■ Exercise ■
Your answer must consist solely of the lines from the start of the entries below through the line with "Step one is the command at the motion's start", unchanged.

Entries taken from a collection
□ □ □ □ □ □ □
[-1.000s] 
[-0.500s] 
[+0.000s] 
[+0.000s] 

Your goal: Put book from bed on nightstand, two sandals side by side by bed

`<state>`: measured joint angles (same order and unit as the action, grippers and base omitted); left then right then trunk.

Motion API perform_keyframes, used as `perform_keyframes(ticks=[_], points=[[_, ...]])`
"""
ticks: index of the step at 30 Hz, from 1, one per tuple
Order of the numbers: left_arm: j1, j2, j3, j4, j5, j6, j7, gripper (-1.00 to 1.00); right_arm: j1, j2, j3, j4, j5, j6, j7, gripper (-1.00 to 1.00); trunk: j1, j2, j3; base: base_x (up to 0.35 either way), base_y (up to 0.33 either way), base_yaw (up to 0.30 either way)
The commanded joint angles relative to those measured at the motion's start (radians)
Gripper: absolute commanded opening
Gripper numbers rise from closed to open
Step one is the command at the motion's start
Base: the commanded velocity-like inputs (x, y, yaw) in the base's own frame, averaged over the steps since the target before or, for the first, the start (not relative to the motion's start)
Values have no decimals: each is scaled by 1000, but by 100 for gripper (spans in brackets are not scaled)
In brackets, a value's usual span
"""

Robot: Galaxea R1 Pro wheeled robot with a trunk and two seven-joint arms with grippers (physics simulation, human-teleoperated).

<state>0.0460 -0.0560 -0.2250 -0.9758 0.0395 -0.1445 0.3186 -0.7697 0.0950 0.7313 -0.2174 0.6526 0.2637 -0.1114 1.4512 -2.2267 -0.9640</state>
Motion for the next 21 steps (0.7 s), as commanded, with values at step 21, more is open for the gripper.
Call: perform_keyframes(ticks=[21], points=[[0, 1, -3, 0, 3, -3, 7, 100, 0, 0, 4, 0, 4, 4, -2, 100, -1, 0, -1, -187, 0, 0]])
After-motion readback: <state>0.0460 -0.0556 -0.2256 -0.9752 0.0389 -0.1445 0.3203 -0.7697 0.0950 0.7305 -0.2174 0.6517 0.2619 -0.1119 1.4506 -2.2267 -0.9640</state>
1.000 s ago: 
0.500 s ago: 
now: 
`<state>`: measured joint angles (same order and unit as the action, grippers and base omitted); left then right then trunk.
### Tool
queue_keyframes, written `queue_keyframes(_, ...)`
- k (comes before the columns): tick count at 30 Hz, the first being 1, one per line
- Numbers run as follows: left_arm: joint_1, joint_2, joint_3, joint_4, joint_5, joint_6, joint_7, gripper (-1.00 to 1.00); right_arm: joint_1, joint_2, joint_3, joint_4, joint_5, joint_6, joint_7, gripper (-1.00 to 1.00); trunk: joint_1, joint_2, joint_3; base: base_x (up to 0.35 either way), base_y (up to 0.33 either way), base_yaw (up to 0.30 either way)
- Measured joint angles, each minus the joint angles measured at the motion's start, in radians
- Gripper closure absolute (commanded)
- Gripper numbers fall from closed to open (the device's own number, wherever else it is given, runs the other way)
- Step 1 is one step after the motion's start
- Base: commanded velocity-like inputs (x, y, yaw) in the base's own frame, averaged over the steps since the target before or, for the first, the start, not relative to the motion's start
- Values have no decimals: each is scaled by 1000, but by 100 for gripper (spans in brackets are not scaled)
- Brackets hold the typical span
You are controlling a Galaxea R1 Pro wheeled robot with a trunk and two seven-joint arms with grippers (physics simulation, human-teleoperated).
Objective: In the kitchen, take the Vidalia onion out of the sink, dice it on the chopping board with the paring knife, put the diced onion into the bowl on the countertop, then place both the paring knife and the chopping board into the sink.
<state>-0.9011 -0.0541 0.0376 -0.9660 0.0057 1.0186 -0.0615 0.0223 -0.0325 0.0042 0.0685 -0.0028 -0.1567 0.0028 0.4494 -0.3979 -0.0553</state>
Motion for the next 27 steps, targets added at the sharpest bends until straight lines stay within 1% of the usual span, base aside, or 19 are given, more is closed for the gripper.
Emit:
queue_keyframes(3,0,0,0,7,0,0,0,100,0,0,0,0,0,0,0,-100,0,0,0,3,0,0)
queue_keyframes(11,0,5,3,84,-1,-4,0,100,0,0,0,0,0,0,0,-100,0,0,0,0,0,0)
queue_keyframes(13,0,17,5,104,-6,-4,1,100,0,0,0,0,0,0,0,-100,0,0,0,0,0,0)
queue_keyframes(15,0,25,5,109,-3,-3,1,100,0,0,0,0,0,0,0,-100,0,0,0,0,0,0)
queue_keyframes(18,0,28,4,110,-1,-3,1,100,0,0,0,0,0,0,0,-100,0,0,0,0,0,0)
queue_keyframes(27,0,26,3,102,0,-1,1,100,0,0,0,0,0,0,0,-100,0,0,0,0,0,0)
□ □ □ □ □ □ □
■ Task answer ■
[-1.000s] 
[-0.500s] 
[+0.000s] 
[+0.000s] 

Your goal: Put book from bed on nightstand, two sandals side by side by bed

`<state>`: measured joint angles (same order and unit as the action, grippers and base omitted); left then right then trunk.

Motion API perform_keyframes, used as `perform_keyframes(ticks=[_], points=[[_, ...]])`
"""
ticks: index of the step at 30 Hz, from 1, one per tuple
Order of the numbers: left_arm: j1, j2, j3, j4, j5, j6, j7, gripper (-1.00 to 1.00); right_arm: j1, j2, j3, j4, j5, j6, j7, gripper (-1.00 to 1.00); trunk: j1, j2, j3; base: base_x (up to 0.35 either way), base_y (up to 0.33 either way), base_yaw (up to 0.30 either way)
The commanded joint angles relative to those measured at the motion's start (radians)
Gripper: absolute commanded opening
Gripper numbers rise from closed to open
Step one is the command at the motion's start

Output is complete for this exercise.